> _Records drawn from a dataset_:
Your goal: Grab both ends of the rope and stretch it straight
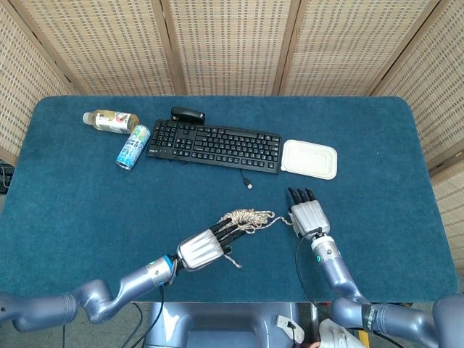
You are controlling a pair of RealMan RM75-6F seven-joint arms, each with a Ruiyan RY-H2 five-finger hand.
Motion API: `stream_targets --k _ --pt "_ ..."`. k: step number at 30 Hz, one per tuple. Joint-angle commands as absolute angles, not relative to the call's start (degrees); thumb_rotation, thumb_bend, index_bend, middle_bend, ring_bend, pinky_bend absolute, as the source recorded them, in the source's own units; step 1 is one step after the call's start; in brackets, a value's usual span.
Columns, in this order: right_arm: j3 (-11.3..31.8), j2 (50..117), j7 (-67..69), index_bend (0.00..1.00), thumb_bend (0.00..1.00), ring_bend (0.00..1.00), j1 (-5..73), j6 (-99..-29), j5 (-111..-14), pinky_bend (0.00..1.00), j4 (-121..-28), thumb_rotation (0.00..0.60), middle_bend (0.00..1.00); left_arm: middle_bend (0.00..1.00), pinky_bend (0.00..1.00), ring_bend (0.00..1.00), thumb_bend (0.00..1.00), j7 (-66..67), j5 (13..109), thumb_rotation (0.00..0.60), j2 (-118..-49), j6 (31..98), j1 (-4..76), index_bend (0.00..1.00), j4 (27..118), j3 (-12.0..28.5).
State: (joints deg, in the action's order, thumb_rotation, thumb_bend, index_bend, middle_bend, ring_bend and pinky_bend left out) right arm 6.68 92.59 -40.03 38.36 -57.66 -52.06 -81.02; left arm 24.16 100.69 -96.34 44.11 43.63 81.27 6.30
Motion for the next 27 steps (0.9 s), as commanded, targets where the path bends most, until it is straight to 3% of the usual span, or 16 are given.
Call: stream_targets --k 1,27 --pt "6.62 92.71 -40.21 0.70 0.43 0.00 38.56 -57.47 -51.75 0.00 -80.80 0.600 0.00 0.00 0.00 0.00 0.31 25.80 98.39 0.600 -97.55 42.24 45.01 0.44 80.93 6.51" --pt "6.39 93.04 -38.85 0.71 0.43 0.00 39.26 -56.73 -51.07 0.00 -79.82 0.600 0.00 0.00 0.00 0.00 0.38 31.28 88.54 0.600 -106.62 38.70 51.78 0.48 75.08 6.27"
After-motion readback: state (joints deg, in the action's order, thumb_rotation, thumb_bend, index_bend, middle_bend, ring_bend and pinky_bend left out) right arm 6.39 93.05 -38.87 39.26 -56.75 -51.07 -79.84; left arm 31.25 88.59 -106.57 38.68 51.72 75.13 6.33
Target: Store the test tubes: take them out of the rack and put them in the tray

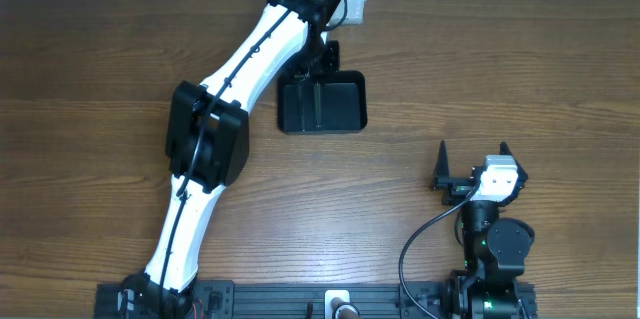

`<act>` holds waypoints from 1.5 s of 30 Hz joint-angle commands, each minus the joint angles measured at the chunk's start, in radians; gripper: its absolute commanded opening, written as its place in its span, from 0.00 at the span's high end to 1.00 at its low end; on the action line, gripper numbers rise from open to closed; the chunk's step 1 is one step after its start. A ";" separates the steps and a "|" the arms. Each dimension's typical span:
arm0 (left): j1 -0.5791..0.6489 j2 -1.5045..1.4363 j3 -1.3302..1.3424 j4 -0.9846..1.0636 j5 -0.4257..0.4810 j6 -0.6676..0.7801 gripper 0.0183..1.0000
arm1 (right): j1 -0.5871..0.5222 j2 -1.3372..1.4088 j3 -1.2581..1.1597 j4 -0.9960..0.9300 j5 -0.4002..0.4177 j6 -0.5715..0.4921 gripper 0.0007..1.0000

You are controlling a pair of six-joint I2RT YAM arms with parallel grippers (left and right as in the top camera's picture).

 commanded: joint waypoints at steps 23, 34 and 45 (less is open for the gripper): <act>-0.011 -0.011 0.005 0.018 0.026 -0.011 0.73 | -0.001 -0.009 -0.005 -0.002 -0.015 -0.001 0.01; -0.018 -0.293 0.005 0.018 -0.122 -0.010 0.42 | -0.001 -0.009 -0.005 -0.002 -0.015 -0.001 0.01; -0.019 -0.512 -0.129 0.130 -0.247 -0.011 0.34 | -0.001 -0.009 -0.005 -0.002 -0.015 -0.001 0.01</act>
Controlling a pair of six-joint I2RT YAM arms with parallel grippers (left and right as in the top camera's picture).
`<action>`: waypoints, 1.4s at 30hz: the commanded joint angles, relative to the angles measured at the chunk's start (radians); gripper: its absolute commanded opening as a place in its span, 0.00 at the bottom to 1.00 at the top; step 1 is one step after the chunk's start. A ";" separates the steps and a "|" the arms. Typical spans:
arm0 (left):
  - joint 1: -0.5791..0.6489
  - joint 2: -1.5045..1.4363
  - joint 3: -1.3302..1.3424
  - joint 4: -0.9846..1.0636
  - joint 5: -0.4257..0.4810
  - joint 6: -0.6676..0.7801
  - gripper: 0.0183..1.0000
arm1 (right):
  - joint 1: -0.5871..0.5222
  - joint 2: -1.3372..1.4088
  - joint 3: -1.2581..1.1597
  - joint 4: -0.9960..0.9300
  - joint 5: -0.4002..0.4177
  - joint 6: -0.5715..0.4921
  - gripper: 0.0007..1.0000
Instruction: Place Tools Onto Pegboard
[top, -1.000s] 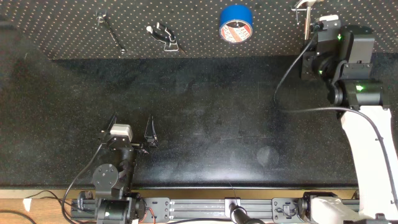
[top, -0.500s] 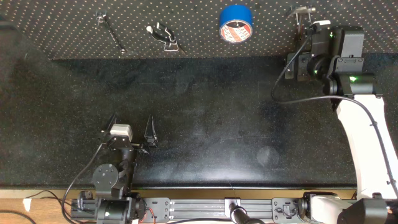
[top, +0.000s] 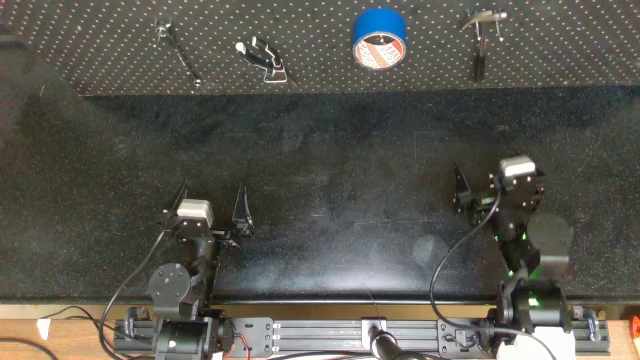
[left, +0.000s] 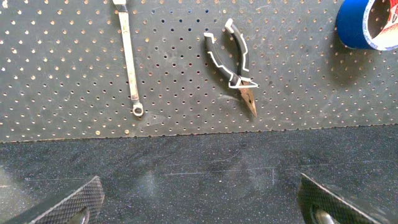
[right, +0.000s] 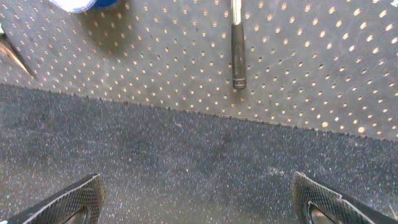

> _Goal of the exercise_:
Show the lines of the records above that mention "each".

> _Answer to the problem_:
You are controlling a pair of RealMan RM75-6F seven-joint arms, each with a Ruiyan RY-H2 five-finger hand.
`<act>` holds waypoints from 1.5 s of 30 Hz joint-angle commands, each minus the joint angles measured at the chunk's start, in radians; gripper: its absolute commanded opening, written as its place in its span, from 0.00 at the span's high end to 1.00 at its low end; on the action line, gripper numbers rise from open to closed; the chunk's step 1 is one step after its start. A ";" separates the steps and a "|" the arms. Each dimension's typical span:

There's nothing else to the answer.